» WORK INSTRUCTIONS
Where a line in the listing contains the string "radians", copy that line out.

Start of SUPPLIED MATERIAL

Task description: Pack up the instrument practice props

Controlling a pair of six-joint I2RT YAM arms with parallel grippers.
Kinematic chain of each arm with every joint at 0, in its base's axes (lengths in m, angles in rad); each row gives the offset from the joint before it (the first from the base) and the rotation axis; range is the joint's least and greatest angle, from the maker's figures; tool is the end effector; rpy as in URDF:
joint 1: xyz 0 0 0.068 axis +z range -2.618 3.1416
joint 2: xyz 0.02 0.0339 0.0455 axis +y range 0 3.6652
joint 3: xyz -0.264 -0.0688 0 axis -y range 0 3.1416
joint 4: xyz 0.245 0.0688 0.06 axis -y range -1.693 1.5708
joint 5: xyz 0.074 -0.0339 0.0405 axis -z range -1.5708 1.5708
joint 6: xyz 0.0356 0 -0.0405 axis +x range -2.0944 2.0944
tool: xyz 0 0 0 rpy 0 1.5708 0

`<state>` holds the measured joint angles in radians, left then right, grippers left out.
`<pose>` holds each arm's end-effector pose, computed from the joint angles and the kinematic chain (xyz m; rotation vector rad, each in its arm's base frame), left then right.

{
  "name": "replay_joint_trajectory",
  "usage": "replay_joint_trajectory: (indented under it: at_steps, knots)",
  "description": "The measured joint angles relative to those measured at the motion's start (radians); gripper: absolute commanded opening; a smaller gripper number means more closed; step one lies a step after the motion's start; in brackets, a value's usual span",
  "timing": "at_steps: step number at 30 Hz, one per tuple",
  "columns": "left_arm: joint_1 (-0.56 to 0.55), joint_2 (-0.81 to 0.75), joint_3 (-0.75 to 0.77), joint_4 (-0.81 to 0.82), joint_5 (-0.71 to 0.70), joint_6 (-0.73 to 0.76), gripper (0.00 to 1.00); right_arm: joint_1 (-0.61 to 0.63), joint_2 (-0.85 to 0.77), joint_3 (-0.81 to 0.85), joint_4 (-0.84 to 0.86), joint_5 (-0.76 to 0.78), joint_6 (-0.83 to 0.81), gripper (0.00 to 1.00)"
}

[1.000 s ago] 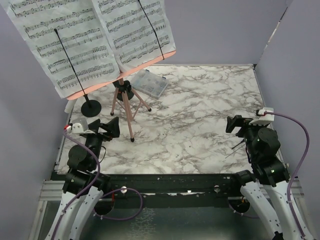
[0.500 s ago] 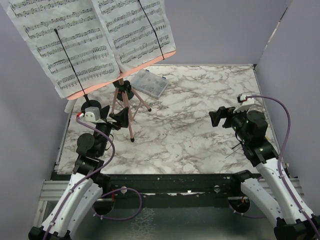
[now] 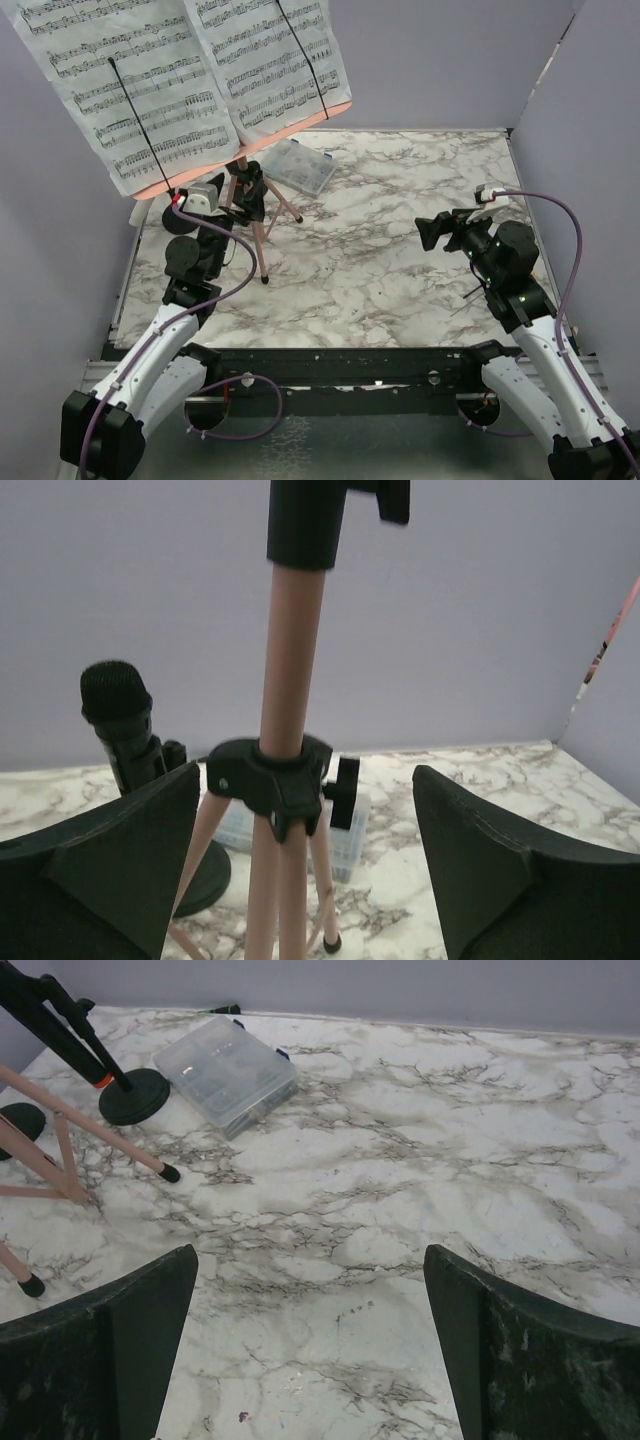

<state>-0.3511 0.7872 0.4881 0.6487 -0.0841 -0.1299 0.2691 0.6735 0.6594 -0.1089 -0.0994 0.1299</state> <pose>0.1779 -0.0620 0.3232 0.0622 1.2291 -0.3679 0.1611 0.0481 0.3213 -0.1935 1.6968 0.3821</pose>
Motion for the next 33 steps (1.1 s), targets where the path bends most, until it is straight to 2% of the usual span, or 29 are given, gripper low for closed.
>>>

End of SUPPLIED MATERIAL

» WORKED SOLUTION
`<state>` holds the measured joint angles in radians, left then right, grippers left out.
  "description": "The measured joint angles relative to those measured at the motion's start (radians); gripper: absolute commanded opening; a smaller gripper number means more closed; step one lies a step after the motion's start; in brackets, a value's usual span",

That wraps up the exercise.